(Stored items)
——

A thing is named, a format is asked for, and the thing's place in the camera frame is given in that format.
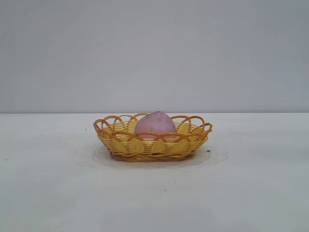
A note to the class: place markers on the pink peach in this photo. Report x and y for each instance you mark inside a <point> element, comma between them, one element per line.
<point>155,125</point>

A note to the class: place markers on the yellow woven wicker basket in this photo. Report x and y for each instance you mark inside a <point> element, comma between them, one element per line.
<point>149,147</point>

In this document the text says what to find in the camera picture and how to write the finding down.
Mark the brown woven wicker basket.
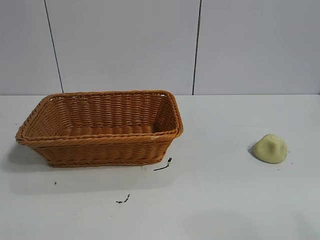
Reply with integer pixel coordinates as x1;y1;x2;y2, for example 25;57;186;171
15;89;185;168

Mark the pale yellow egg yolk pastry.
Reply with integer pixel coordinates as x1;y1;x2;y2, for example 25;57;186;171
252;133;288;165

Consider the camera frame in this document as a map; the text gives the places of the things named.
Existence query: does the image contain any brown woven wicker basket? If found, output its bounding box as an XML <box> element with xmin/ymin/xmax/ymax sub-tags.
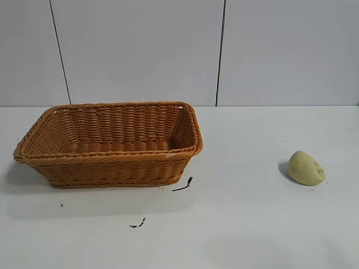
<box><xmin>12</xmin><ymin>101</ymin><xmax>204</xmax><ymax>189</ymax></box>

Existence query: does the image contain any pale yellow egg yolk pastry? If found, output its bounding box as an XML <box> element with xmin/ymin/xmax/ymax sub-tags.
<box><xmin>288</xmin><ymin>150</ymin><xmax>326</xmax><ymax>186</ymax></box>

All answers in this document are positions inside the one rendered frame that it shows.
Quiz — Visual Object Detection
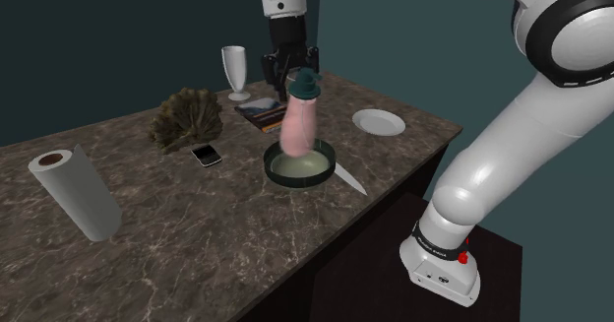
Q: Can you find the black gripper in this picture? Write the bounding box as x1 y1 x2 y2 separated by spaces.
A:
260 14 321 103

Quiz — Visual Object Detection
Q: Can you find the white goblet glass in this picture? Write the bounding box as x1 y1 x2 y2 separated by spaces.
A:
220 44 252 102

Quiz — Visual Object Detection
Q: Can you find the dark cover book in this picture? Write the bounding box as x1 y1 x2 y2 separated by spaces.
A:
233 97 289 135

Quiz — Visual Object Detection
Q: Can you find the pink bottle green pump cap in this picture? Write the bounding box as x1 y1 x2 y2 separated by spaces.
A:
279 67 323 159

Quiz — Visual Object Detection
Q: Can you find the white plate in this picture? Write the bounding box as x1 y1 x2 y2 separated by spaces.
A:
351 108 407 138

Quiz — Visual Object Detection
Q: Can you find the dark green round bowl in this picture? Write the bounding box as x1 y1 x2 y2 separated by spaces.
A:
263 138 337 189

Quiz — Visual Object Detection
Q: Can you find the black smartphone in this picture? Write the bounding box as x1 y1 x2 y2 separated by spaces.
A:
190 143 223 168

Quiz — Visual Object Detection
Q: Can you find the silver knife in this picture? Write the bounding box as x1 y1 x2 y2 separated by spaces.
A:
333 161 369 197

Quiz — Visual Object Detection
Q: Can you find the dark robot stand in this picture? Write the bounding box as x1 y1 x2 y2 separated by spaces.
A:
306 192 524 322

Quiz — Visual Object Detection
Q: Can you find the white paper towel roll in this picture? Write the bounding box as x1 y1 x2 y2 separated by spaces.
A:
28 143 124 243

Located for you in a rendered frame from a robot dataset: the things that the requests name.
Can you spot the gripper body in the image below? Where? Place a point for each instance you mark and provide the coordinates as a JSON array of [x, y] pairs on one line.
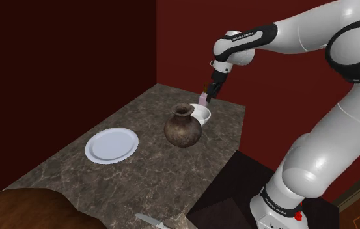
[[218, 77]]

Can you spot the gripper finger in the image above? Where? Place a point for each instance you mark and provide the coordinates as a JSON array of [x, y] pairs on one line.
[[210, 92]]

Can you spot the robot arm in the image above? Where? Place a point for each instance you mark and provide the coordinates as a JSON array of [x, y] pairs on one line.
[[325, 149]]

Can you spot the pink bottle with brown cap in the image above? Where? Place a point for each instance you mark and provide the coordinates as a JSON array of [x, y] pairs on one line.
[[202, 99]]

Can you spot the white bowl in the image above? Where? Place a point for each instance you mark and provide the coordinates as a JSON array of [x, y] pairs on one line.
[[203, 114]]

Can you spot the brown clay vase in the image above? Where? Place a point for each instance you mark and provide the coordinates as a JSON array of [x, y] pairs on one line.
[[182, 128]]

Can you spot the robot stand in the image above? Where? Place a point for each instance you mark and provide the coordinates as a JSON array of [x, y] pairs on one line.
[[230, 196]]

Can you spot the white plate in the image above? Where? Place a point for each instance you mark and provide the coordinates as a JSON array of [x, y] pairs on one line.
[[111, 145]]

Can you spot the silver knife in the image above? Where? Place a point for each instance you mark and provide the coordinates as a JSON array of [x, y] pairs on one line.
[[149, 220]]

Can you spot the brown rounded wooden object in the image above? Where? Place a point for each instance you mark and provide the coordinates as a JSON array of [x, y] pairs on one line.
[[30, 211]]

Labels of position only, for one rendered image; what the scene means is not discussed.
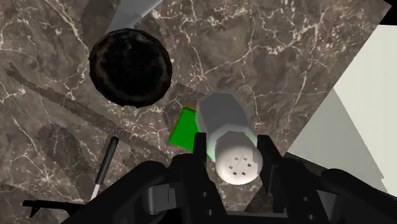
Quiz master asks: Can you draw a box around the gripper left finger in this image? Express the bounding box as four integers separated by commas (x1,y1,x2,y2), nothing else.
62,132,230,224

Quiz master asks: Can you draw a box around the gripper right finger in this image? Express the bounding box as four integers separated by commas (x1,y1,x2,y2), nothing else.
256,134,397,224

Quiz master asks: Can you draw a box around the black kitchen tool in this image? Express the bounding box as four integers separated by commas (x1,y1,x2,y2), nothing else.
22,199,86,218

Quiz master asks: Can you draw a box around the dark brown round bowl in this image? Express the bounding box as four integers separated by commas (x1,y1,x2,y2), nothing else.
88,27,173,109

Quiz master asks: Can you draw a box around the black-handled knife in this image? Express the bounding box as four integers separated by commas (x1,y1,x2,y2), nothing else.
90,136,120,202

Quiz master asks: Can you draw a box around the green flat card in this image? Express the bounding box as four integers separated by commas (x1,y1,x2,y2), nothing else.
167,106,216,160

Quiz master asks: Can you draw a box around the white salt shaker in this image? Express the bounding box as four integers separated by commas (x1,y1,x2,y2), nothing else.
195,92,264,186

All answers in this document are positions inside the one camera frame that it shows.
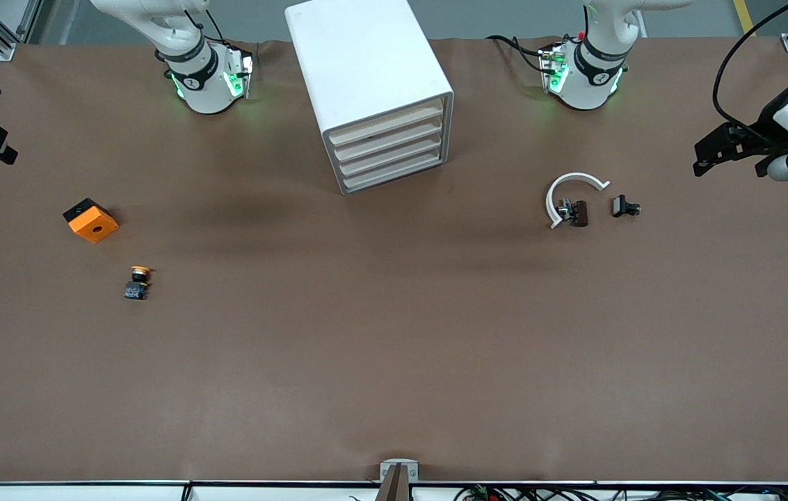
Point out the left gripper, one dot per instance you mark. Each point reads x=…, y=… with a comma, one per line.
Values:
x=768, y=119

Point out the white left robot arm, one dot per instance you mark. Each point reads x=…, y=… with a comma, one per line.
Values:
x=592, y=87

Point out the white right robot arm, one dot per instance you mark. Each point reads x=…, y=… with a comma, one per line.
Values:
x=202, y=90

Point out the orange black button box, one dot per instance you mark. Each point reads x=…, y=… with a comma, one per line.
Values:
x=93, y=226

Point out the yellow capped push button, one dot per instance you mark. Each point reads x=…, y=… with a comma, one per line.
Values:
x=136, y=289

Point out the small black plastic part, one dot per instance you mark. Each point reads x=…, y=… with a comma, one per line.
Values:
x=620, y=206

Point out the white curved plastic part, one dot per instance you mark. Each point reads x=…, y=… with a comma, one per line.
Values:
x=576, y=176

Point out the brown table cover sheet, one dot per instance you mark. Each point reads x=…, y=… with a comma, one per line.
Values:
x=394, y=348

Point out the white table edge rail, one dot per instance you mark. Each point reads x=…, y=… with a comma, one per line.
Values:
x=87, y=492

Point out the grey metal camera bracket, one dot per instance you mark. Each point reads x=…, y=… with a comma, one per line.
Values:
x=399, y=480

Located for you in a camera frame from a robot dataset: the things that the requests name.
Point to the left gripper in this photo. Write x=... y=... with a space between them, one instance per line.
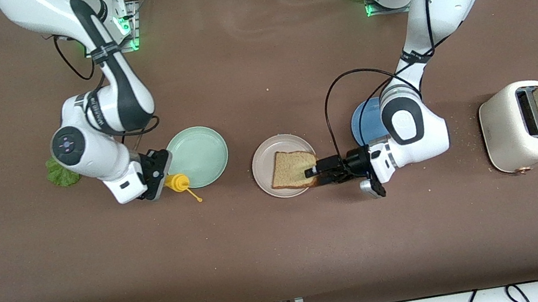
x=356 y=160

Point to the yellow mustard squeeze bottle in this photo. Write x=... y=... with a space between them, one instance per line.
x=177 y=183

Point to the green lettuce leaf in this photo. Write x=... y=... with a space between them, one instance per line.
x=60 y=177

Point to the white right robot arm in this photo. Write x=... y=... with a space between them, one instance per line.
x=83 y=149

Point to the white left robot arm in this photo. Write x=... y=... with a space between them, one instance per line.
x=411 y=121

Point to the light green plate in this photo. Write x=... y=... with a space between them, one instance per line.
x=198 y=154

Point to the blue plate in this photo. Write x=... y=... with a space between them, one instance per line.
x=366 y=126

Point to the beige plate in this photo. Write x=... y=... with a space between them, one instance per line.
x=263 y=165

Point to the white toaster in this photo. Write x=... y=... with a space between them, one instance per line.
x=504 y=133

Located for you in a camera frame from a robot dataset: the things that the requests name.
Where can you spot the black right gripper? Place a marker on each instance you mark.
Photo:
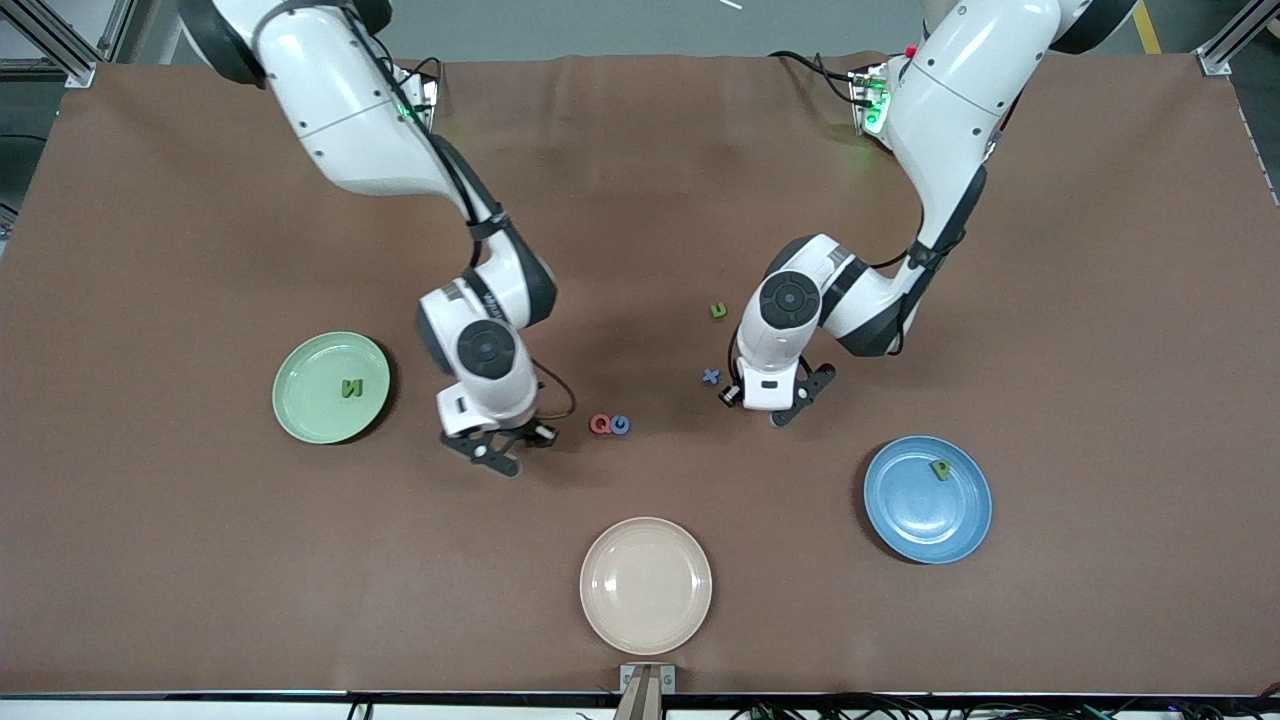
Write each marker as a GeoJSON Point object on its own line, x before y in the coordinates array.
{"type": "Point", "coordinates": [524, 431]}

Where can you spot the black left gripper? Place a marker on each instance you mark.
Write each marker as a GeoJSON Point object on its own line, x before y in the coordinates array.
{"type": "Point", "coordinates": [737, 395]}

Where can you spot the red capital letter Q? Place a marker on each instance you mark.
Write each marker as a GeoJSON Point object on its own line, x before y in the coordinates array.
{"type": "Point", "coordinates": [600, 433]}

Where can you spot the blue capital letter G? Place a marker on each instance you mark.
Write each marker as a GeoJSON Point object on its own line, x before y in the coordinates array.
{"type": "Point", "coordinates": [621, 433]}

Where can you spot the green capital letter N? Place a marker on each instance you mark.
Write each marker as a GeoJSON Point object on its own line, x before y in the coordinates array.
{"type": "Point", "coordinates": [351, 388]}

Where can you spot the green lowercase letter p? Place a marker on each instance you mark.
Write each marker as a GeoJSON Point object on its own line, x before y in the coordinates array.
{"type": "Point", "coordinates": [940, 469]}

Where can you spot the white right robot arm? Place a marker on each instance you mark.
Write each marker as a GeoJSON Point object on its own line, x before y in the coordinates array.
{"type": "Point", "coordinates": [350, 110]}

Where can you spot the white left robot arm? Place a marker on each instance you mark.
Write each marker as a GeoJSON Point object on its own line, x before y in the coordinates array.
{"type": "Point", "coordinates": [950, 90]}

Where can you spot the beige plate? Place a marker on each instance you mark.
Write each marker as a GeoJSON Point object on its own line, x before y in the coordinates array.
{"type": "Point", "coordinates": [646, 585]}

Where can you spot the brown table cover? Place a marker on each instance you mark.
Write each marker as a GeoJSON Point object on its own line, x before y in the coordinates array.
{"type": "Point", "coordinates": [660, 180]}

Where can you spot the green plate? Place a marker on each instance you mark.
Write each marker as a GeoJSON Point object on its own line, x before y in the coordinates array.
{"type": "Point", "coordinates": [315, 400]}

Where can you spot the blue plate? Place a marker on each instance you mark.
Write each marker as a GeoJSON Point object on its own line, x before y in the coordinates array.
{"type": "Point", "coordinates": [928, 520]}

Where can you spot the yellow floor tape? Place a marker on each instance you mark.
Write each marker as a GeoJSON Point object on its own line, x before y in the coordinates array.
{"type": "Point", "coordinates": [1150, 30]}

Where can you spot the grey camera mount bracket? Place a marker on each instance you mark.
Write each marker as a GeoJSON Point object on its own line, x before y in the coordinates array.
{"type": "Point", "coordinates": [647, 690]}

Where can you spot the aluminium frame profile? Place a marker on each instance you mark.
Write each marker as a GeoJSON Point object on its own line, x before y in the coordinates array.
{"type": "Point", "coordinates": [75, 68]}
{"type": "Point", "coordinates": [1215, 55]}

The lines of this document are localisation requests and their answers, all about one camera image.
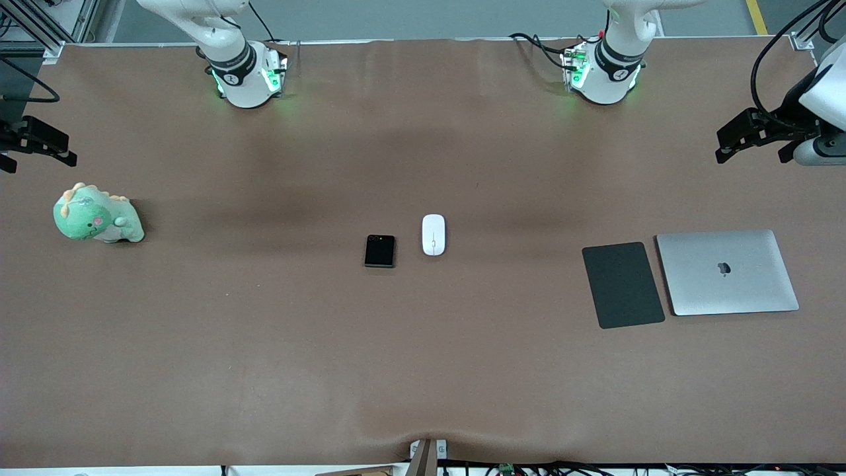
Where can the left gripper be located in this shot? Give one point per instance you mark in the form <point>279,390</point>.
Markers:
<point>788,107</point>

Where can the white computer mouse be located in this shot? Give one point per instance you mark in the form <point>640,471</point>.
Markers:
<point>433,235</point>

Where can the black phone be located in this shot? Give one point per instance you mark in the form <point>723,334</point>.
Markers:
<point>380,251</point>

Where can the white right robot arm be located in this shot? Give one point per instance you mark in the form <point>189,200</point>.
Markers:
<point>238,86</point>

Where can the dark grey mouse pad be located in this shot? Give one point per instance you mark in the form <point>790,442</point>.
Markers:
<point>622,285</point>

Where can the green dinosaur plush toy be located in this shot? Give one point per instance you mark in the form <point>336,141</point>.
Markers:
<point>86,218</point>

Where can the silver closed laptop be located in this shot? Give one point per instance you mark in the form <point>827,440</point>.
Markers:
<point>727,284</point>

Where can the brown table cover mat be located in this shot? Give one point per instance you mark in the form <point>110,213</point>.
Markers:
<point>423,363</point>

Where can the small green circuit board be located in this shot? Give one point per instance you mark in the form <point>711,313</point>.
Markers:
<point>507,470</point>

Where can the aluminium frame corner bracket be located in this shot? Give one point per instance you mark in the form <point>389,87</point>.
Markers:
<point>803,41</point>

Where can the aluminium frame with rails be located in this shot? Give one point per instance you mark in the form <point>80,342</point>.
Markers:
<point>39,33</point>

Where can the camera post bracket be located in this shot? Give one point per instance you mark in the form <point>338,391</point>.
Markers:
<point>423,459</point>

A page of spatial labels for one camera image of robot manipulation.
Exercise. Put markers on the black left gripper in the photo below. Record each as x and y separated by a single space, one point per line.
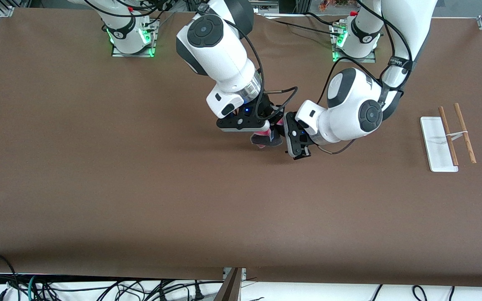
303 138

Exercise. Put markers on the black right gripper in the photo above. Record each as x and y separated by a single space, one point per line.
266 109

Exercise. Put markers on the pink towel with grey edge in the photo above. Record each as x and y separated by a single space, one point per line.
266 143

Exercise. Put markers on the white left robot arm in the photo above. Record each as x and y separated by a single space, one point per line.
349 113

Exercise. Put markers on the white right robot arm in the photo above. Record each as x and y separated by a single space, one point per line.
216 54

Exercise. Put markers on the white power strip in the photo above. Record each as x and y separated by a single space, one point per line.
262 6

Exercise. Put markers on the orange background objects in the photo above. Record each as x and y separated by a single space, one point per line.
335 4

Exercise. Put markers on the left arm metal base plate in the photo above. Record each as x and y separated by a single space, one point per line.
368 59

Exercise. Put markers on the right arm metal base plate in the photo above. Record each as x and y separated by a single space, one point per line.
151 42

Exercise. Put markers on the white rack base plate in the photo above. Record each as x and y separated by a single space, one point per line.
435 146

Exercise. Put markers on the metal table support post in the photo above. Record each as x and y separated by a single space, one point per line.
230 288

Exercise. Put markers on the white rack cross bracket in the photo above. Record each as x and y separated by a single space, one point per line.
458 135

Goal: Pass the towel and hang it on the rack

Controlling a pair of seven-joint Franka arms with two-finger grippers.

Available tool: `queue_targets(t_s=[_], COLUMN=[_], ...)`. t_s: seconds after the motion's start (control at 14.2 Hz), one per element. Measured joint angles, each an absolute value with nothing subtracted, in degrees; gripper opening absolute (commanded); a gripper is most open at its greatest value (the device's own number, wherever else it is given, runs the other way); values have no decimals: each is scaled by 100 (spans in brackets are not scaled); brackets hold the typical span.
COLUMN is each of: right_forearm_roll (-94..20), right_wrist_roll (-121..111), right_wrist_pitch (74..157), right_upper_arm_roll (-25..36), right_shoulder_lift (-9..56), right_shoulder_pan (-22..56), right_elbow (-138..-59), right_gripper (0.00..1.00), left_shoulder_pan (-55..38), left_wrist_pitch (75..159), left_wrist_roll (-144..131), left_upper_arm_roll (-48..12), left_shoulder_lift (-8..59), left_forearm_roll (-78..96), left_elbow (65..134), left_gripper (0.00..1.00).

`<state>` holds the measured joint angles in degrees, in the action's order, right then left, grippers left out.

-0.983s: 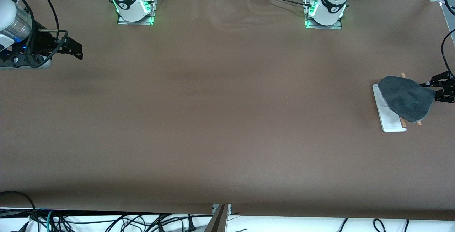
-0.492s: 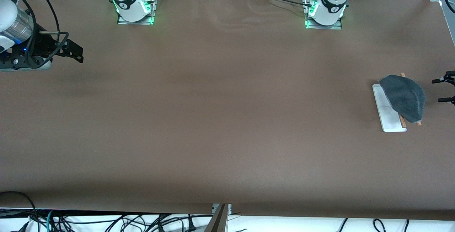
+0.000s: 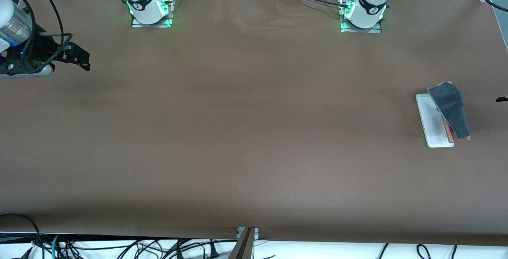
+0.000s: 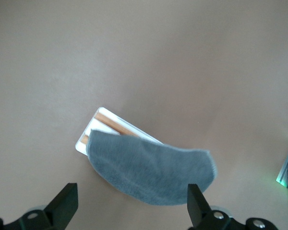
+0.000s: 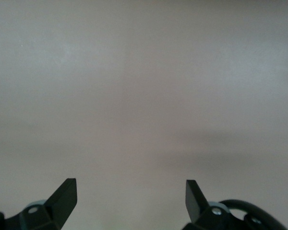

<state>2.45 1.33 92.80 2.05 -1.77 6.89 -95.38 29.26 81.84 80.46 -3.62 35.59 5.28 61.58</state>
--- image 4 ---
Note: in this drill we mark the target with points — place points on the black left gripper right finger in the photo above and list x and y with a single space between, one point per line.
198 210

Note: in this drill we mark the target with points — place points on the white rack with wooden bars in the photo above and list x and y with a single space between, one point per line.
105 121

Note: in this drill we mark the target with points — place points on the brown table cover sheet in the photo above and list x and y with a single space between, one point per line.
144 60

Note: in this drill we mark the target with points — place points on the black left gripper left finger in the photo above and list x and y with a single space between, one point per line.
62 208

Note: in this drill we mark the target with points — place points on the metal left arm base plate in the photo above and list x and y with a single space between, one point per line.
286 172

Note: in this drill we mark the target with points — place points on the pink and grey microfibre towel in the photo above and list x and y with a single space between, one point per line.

——

Throughout the data above, copy all lines where the word "Existence" is found.

• **Written response**
Existence query: does the image contain any brown woven wicker basket? If found, output its bounding box as an XML <box> element with xmin/ymin/xmax/ymax sub-tags.
Existence query: does the image contain any pale yellow egg yolk pastry? If found, output its bounding box as an XML <box> element with xmin/ymin/xmax/ymax sub-tags.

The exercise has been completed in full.